### ASSIGNMENT
Only the text of the entries below should appear in your exact transcription; leave out every picture.

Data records
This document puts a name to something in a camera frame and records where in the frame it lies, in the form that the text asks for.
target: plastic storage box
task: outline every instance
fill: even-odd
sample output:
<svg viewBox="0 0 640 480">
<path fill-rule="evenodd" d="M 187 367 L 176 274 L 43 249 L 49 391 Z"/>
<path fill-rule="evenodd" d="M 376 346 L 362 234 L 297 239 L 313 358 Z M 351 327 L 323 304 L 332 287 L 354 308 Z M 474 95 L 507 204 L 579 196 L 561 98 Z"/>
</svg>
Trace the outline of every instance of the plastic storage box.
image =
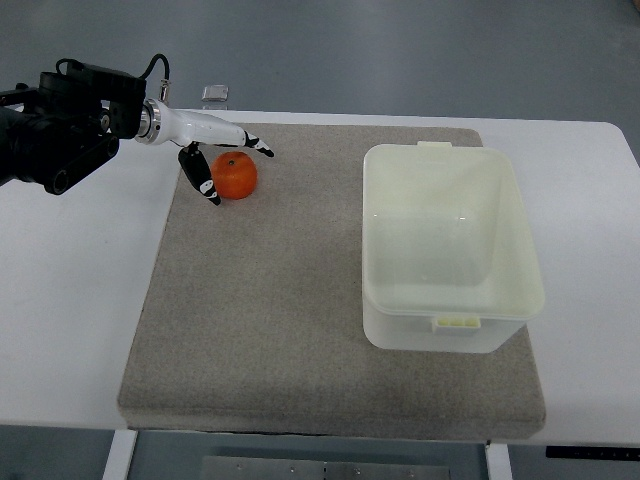
<svg viewBox="0 0 640 480">
<path fill-rule="evenodd" d="M 481 147 L 378 145 L 364 159 L 363 325 L 387 349 L 487 353 L 544 290 L 510 160 Z"/>
</svg>

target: white table
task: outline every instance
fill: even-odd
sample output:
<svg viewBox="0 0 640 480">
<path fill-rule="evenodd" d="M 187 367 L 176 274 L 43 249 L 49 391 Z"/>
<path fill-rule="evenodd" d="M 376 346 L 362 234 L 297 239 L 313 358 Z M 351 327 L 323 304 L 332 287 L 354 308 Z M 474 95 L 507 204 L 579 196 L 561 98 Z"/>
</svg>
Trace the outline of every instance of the white table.
<svg viewBox="0 0 640 480">
<path fill-rule="evenodd" d="M 477 130 L 513 161 L 547 295 L 529 331 L 548 416 L 528 442 L 640 445 L 640 169 L 620 130 L 212 113 L 233 122 Z M 61 197 L 17 181 L 0 188 L 0 424 L 126 427 L 116 397 L 173 196 L 177 152 L 173 144 L 122 142 L 114 160 Z"/>
</svg>

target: metal plate
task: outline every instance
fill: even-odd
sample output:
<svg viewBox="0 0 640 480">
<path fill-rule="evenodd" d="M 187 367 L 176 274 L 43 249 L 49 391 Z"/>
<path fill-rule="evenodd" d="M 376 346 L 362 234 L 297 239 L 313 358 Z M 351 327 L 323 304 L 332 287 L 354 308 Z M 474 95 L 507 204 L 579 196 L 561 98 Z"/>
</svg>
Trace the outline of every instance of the metal plate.
<svg viewBox="0 0 640 480">
<path fill-rule="evenodd" d="M 229 87 L 226 85 L 207 85 L 202 91 L 203 102 L 224 102 L 229 95 Z"/>
<path fill-rule="evenodd" d="M 322 462 L 209 456 L 200 480 L 449 480 L 449 468 L 427 465 Z"/>
</svg>

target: black cable
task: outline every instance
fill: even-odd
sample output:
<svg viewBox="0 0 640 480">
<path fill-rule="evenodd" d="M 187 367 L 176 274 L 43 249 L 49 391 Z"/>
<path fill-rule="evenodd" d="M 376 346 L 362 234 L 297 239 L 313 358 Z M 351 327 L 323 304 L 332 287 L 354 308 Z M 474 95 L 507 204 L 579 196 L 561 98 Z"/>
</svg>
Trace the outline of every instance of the black cable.
<svg viewBox="0 0 640 480">
<path fill-rule="evenodd" d="M 151 59 L 151 62 L 149 62 L 149 66 L 147 67 L 147 69 L 144 71 L 142 75 L 140 75 L 141 79 L 146 80 L 146 78 L 153 71 L 153 68 L 156 66 L 156 63 L 158 63 L 158 60 L 162 60 L 162 63 L 164 63 L 164 78 L 165 80 L 169 80 L 169 60 L 167 60 L 167 57 L 165 57 L 161 53 L 156 53 L 153 56 L 153 58 Z"/>
</svg>

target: orange
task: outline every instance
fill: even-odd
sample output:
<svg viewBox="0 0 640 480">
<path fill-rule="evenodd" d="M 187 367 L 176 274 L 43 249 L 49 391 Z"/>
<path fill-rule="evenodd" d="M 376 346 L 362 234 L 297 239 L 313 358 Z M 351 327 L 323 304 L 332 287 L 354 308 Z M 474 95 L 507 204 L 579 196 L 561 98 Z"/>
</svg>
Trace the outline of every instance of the orange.
<svg viewBox="0 0 640 480">
<path fill-rule="evenodd" d="M 226 152 L 211 164 L 211 177 L 222 198 L 239 200 L 251 195 L 258 183 L 258 170 L 244 152 Z"/>
</svg>

### EXPECTED ANSWER
This document puts a name to something in a camera frame and records where in the frame it lies, in the form that the text asks for.
target: plastic storage box
task: outline every instance
fill: even-odd
sample output:
<svg viewBox="0 0 640 480">
<path fill-rule="evenodd" d="M 187 367 L 176 274 L 43 249 L 49 391 Z"/>
<path fill-rule="evenodd" d="M 376 346 L 362 234 L 297 239 L 313 358 Z M 351 327 L 323 304 L 332 287 L 354 308 Z M 474 95 L 507 204 L 579 196 L 561 98 Z"/>
</svg>
Trace the outline of every instance of the plastic storage box.
image =
<svg viewBox="0 0 640 480">
<path fill-rule="evenodd" d="M 481 147 L 378 145 L 364 159 L 363 325 L 387 349 L 487 353 L 544 290 L 510 160 Z"/>
</svg>

target: white table
task: outline every instance
fill: even-odd
sample output:
<svg viewBox="0 0 640 480">
<path fill-rule="evenodd" d="M 187 367 L 176 274 L 43 249 L 49 391 Z"/>
<path fill-rule="evenodd" d="M 376 346 L 362 234 L 297 239 L 313 358 Z M 351 327 L 323 304 L 332 287 L 354 308 Z M 474 95 L 507 204 L 579 196 L 561 98 Z"/>
</svg>
Trace the outline of every instance of the white table.
<svg viewBox="0 0 640 480">
<path fill-rule="evenodd" d="M 477 130 L 513 161 L 547 295 L 529 331 L 548 416 L 528 442 L 640 445 L 640 169 L 620 130 L 212 113 L 233 122 Z M 61 197 L 17 181 L 0 188 L 0 424 L 126 427 L 116 397 L 173 196 L 177 152 L 173 144 L 122 142 L 114 160 Z"/>
</svg>

target: metal plate
task: outline every instance
fill: even-odd
sample output:
<svg viewBox="0 0 640 480">
<path fill-rule="evenodd" d="M 187 367 L 176 274 L 43 249 L 49 391 Z"/>
<path fill-rule="evenodd" d="M 376 346 L 362 234 L 297 239 L 313 358 Z M 351 327 L 323 304 L 332 287 L 354 308 Z M 474 95 L 507 204 L 579 196 L 561 98 Z"/>
</svg>
Trace the outline of every instance of the metal plate.
<svg viewBox="0 0 640 480">
<path fill-rule="evenodd" d="M 229 87 L 226 85 L 207 85 L 202 91 L 203 102 L 224 102 L 229 95 Z"/>
<path fill-rule="evenodd" d="M 322 462 L 209 456 L 200 480 L 449 480 L 449 468 L 427 465 Z"/>
</svg>

target: black cable
task: outline every instance
fill: even-odd
sample output:
<svg viewBox="0 0 640 480">
<path fill-rule="evenodd" d="M 187 367 L 176 274 L 43 249 L 49 391 Z"/>
<path fill-rule="evenodd" d="M 376 346 L 362 234 L 297 239 L 313 358 Z M 351 327 L 323 304 L 332 287 L 354 308 Z M 474 95 L 507 204 L 579 196 L 561 98 Z"/>
</svg>
Trace the outline of every instance of the black cable.
<svg viewBox="0 0 640 480">
<path fill-rule="evenodd" d="M 151 59 L 151 62 L 149 62 L 149 66 L 147 67 L 147 69 L 144 71 L 142 75 L 140 75 L 141 79 L 146 80 L 146 78 L 153 71 L 153 68 L 156 66 L 156 63 L 158 63 L 158 60 L 162 60 L 162 63 L 164 63 L 164 78 L 165 80 L 169 80 L 169 60 L 167 60 L 167 57 L 165 57 L 161 53 L 156 53 L 153 56 L 153 58 Z"/>
</svg>

target: orange
task: outline every instance
fill: even-odd
sample output:
<svg viewBox="0 0 640 480">
<path fill-rule="evenodd" d="M 187 367 L 176 274 L 43 249 L 49 391 Z"/>
<path fill-rule="evenodd" d="M 376 346 L 362 234 L 297 239 L 313 358 Z M 351 327 L 323 304 L 332 287 L 354 308 Z M 474 95 L 507 204 L 579 196 L 561 98 Z"/>
</svg>
Trace the outline of every instance of the orange.
<svg viewBox="0 0 640 480">
<path fill-rule="evenodd" d="M 226 152 L 211 164 L 211 177 L 222 198 L 239 200 L 251 195 L 258 183 L 258 170 L 244 152 Z"/>
</svg>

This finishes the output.